REQUIREMENT
Repeat word for word the lines from the top of the records through the line containing "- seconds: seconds", and skip the pictures.

THE INPUT
★ ★ ★ ★ ★
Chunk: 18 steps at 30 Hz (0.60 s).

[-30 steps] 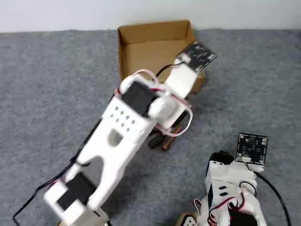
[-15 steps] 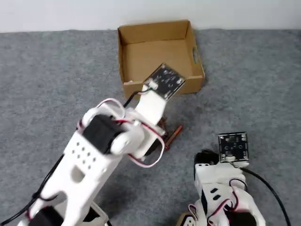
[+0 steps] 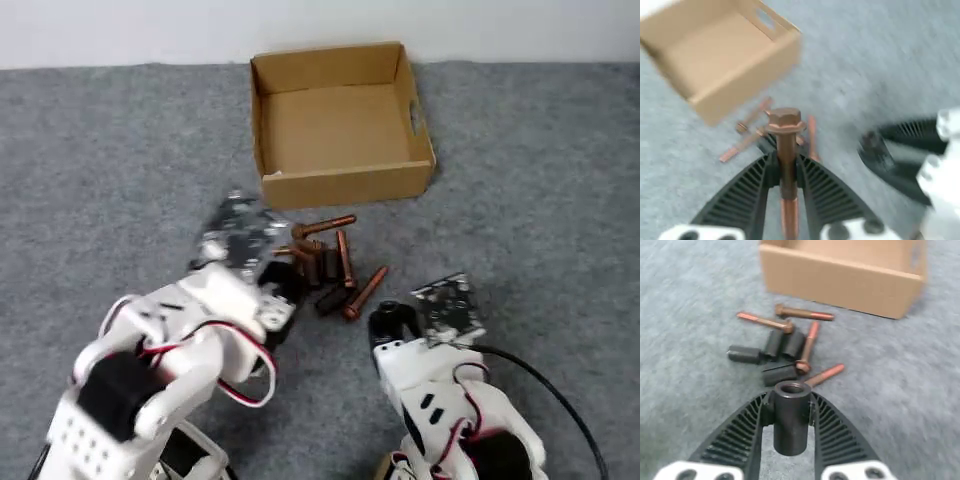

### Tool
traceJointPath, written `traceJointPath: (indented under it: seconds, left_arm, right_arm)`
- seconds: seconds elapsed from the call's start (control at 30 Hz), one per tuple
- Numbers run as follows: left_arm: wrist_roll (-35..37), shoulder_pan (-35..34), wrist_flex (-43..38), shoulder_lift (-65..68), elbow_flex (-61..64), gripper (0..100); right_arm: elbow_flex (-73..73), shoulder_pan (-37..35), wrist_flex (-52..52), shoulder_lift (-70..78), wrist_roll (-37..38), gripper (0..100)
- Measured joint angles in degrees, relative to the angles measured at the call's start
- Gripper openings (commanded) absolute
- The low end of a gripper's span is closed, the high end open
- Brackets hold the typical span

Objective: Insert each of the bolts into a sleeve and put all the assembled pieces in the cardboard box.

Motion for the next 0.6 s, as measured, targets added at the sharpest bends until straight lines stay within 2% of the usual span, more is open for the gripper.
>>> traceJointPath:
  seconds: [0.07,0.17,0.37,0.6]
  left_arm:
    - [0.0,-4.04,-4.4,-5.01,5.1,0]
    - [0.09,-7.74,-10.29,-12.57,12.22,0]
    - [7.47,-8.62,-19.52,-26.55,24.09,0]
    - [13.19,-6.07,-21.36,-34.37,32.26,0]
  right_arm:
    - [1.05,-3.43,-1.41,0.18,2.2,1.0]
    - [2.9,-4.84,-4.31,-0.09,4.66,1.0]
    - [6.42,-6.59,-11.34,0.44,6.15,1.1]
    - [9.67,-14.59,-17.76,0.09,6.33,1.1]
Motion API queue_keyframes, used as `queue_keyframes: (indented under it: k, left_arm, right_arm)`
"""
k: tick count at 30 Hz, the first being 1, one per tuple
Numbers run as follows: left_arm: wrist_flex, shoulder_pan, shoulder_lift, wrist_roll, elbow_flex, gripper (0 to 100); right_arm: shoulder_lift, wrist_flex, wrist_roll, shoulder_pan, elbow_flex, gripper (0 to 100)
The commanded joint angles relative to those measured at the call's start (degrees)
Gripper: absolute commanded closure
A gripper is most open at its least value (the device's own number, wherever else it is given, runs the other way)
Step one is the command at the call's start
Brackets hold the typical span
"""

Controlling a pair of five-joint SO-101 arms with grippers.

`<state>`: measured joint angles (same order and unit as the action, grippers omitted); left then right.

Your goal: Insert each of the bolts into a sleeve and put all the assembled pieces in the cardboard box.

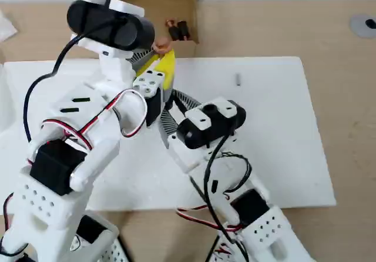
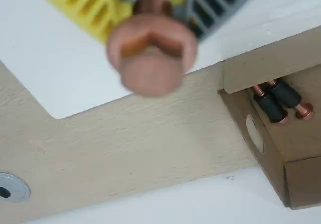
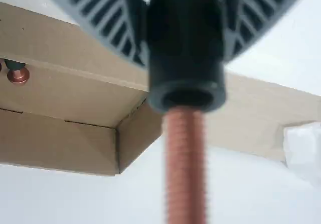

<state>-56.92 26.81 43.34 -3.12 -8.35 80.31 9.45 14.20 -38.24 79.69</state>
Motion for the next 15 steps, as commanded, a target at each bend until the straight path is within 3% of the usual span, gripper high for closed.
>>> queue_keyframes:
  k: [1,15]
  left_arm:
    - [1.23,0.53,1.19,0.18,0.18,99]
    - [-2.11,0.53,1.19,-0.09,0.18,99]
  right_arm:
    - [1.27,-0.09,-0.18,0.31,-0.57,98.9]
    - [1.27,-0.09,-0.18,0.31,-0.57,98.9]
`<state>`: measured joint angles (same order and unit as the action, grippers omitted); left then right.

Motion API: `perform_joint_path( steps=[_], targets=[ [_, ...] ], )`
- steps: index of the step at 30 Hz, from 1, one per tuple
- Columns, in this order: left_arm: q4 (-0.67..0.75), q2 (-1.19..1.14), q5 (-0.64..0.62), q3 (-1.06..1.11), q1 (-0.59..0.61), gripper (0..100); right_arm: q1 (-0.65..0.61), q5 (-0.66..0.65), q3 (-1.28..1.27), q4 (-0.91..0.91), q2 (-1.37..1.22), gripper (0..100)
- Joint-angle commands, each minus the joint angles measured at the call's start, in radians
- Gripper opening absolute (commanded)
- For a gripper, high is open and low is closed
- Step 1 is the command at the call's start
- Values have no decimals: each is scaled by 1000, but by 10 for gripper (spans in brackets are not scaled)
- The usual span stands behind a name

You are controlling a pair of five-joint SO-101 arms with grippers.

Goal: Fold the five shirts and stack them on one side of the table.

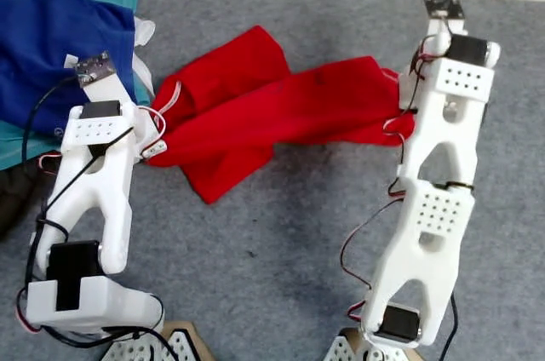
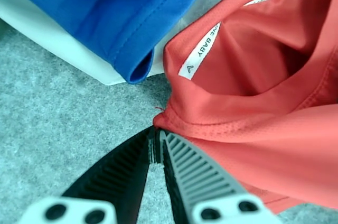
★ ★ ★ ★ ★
WRITTEN RESPONSE
Chunk: 18 steps at 30 Hz (0.60 s).

[-30 steps] 
[-15 steps] 
[+0 steps] 

### Tool
traceJointPath, written `traceJointPath: (indented under it: seconds, left_arm, right_arm)`
- seconds: seconds elapsed from the call's start (control at 30 Hz), one per tuple

The answer to this exercise has been fully stated.